Şimdi, savaştan sonra tarafların özgür sorumlulukları söz konusudur. Dünyanın paylaşımı –Avrupa’nın elde mavi kalem paylaşıldığı Stalin-Churchill buluşması– çerçevesinde Fransa’da kısmen zayıflamış güçlerle, buna karşın daha da çok İtalya’da ve Yunanistan’da önemli veya ön-devrimci toplumsal patlamalar olmuştur. İşte burada içtenlikle ihanetten, toplumsal hareketlerin aygıtların çıkarlarına tabi kılınmasından bahsetmek mümkündür. Bu otomatik biçimde muzaffer bir devrim anlamına gelmemekle birlikte, su götürmez biçimde farklı bir işçi hareketi gelişme dinamiği ve siyasi kültürü demektir. Bu ise başka imkânlara kapı açar. Yine de FKP Genel Sekreteri Maurice Thorez’in ünlü “bir grevi sona erdirmeyi bilmek lazım” sözünü ya da İtalyan KP’sinin Togliatti’ye suikast düzenlendiği sıradaki tavrını hatırlatmak gerekir. Ama en kötüsü ve en acıklısı İspanyol Devrimi’nin yenilgisiyle, Yunan Direnişi ve Devriminin silahsızlandırılması olmuştur. Ardından Balkan Federasyonu projesinin Stalin ve şürekâsı tarafından veto edilmesi gelir. Oysa bu Balkanlardaki milliyetler sorununa getirilebilecek yegâne siyasi çözümdür. Ve bugün dahi öyle olmaya devam eder.

Zorunlu olan ile Mümkün olan

Sonuç olarak, Troçki’nin trajik yazgısı zorunlu olan ile mümkün olan arasındaki gerilimi, çürüyen bir kapitalizmin sonuçlarına cevap getiren toplumsal dönüşümle o anın imkanları arasındaki gerilimi örnekler. Bunu Marx’ın mektuplaşmalarını okuyarak bulmak mümkündür. Teorik ve stratejik katkısına gelince; kayda değer bir katkı söz konusudur. Özellikle de 1905’ten itibaren Rusya’dan başlayarak toplumların eşitsiz ve bileşik gelişmelerinin analizinde ya da emperyalizmin cari biçimlenişlerinin kavranmasında. Ama bir alan vardır ki, bu alanda eksikliklerine rağmen Troçki’nin yerini doldurmak olanaksızdır. Bu, o dönemde ilk kez karşılaşılan ve zorlukla kavranabilir olan Stalinci karşıdevrim olgusunun çözümlenmesidir. Troçki bu bakımdan bir kılavuzdur.
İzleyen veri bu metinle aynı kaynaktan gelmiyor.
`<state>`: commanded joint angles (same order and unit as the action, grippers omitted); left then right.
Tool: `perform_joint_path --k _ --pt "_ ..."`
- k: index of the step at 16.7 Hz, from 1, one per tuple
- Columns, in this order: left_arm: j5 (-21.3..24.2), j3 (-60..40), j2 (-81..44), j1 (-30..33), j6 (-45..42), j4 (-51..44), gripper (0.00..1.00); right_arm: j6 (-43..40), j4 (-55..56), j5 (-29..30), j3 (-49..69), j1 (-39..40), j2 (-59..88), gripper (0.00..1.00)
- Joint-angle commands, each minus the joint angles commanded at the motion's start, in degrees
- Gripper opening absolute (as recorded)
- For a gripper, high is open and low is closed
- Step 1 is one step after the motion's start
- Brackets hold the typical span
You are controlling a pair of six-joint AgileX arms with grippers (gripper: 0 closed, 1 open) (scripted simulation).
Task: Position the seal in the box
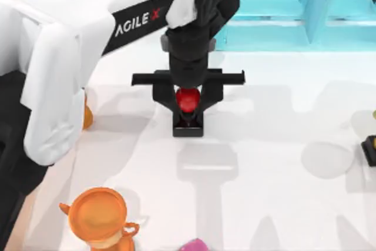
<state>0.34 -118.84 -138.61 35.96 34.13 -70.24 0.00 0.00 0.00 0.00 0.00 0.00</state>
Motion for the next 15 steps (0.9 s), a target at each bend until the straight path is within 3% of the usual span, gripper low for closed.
perform_joint_path --k 7,15 --pt "0.0 -4.2 -1.0 0.0 0.1 -3.8 0.0 0.0 0.0 0.0 0.0 0.0 0.0 1.0" --pt "0.0 -30.3 -5.2 0.1 0.1 -24.5 0.0 0.0 0.0 0.0 0.0 0.0 0.0 1.0"
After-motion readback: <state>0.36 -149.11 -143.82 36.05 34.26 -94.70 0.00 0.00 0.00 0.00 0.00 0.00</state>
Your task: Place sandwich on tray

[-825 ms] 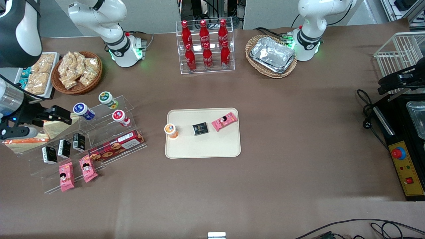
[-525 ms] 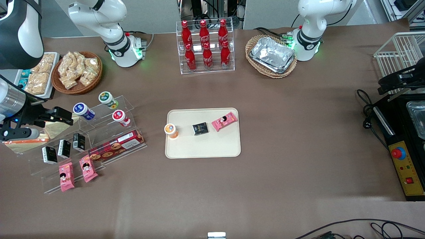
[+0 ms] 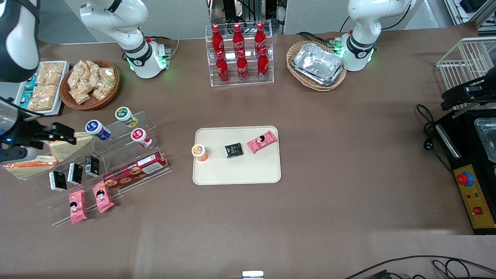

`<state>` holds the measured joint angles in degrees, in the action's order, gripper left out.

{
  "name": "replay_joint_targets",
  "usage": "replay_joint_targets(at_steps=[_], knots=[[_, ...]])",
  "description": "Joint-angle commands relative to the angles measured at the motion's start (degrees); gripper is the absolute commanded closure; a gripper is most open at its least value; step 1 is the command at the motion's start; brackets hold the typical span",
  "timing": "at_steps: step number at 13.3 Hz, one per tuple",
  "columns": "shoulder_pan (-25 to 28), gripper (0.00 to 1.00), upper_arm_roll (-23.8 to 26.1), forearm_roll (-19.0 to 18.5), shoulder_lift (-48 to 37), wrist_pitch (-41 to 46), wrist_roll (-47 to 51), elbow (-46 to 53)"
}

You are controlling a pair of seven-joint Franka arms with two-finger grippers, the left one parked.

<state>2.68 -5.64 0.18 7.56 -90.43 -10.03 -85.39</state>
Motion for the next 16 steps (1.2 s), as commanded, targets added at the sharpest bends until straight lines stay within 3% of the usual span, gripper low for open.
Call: replay_joint_targets(at_steps=[1,9,16], knots=[[-5.73,0.0,0.1,4.73,0.26,1.66,-10.85,1.98],[-14.8,0.0,0.1,4.13,1.57,-1.68,-36.0,2.16],[-16.3,0.0,-0.86,1.23,3.16,-5.37,-65.95,2.33]])
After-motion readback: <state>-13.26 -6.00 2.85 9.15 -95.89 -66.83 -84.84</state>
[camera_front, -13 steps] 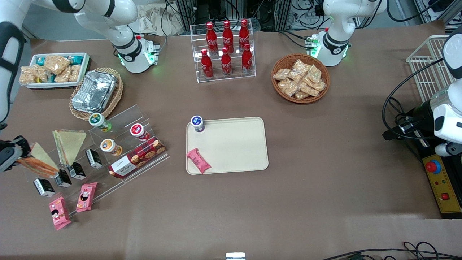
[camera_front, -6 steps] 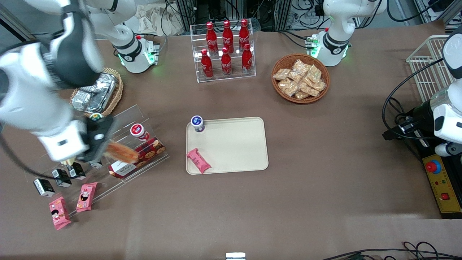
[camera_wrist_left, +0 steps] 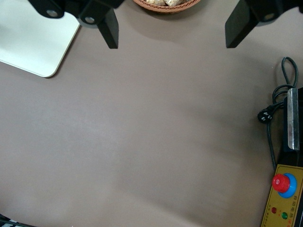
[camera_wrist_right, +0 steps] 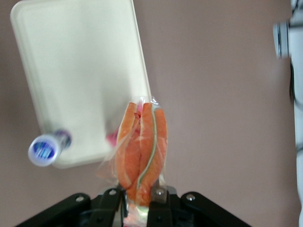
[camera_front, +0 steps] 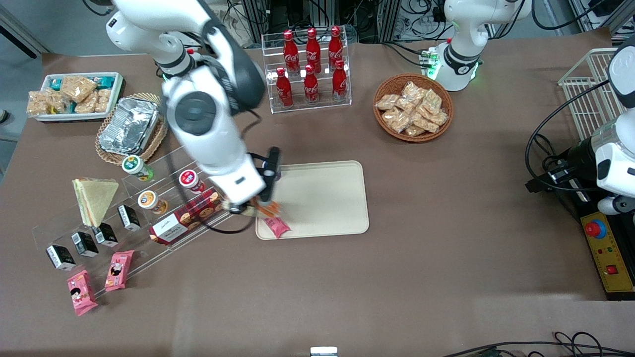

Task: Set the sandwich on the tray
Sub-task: 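Lower the sandwich onto the tray beside the pink bar and open the right gripper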

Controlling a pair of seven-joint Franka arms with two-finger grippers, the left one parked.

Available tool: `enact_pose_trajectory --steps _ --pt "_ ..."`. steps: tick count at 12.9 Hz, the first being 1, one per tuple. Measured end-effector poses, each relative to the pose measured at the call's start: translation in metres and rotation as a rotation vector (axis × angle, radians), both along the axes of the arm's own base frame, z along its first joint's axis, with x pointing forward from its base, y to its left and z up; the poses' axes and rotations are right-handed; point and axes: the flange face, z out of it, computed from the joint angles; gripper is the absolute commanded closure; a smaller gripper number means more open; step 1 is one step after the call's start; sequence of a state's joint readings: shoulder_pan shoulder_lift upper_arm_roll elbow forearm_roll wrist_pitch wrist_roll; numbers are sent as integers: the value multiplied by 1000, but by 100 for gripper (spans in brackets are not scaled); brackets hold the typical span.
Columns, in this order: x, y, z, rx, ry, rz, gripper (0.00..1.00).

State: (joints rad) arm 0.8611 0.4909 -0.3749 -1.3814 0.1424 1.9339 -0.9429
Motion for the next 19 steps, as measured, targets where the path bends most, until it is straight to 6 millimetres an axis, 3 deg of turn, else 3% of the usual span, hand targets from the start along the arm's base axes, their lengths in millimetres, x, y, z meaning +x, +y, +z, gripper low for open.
enact_pose_trajectory --steps 2,5,8,10,12,13,14,17,19 --pt "-5 42 -51 16 -25 54 100" --pt "-13 76 -104 17 -55 83 100" --pt "-14 92 -145 24 -99 90 100" --pt "-21 101 -171 15 -93 108 95" --pt "-45 128 -192 5 -82 149 69" --pt "-54 138 -199 5 -84 159 47" --pt "-58 142 -202 7 -87 161 0" --pt "-41 127 -192 18 -103 111 0" --pt "-18 99 -167 25 -76 43 0"
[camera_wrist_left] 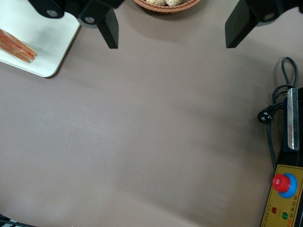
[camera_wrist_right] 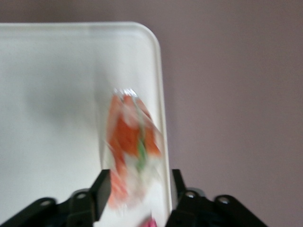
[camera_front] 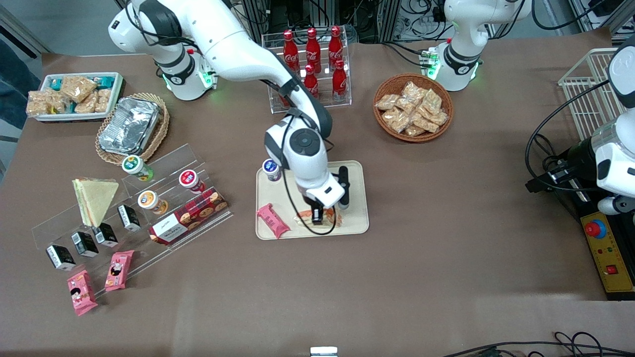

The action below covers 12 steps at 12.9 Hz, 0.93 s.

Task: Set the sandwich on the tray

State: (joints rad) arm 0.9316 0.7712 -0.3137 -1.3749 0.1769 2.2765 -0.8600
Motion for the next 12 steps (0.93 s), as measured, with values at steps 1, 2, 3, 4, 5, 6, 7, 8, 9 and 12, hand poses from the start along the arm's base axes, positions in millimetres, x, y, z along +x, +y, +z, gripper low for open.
enact_pose_trajectory --steps 1,2,3,4,5,6,7,8,9,12 --pt "13 -22 23 4 32 -45 0" --pt "26 -48 51 10 65 -91 0" --pt "38 -78 83 21 88 -137 0" --pt "50 -111 111 38 106 -187 0" --pt "61 -148 136 63 135 -245 0" --pt "69 -187 155 90 174 -304 0" --pt "75 -221 171 109 201 -361 0" --pt "78 -254 188 123 218 -431 0" --pt "78 -284 207 134 234 -512 0" --pt "68 -365 256 147 257 -718 0"
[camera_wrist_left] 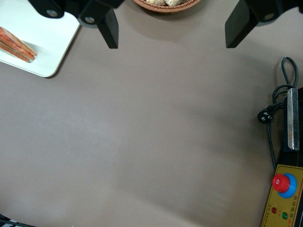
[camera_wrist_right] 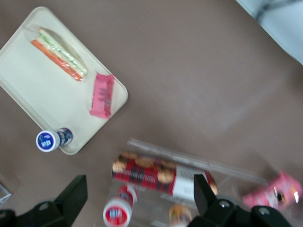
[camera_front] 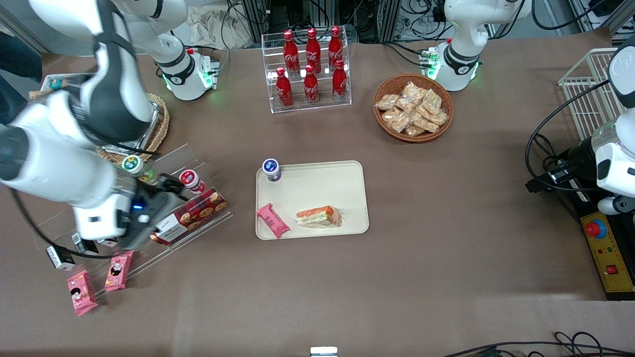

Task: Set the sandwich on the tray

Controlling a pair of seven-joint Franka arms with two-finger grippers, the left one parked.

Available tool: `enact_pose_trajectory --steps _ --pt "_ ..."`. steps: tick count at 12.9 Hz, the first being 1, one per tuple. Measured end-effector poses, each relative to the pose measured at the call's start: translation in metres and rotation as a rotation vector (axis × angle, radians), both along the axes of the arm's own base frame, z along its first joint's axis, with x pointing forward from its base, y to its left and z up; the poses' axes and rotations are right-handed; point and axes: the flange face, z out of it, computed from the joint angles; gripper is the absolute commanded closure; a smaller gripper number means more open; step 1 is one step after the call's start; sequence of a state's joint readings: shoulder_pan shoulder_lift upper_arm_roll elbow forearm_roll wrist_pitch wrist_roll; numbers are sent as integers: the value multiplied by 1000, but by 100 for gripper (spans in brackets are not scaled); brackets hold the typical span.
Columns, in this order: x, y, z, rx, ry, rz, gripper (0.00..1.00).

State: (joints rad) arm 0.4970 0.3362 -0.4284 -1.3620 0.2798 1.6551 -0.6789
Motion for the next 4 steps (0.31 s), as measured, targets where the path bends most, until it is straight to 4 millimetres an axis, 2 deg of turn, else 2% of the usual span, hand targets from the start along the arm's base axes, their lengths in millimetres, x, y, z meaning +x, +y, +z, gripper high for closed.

Bu onun sofuca bel bağlanacak bir referans ya da yegâne başvuru kaynağı olduğu anlamına gelmez. Tersine, bizlerin görevi işçi hareketinin ve bu hareketin bağrındaki stratejik tartışmaların çoğulcu bir belleğini aktarmak olmalıdır. Troçki yine de bu manzara içinde ve bu tehlikeli geçitte vazgeçilmez bir dayanak noktası oluşturur.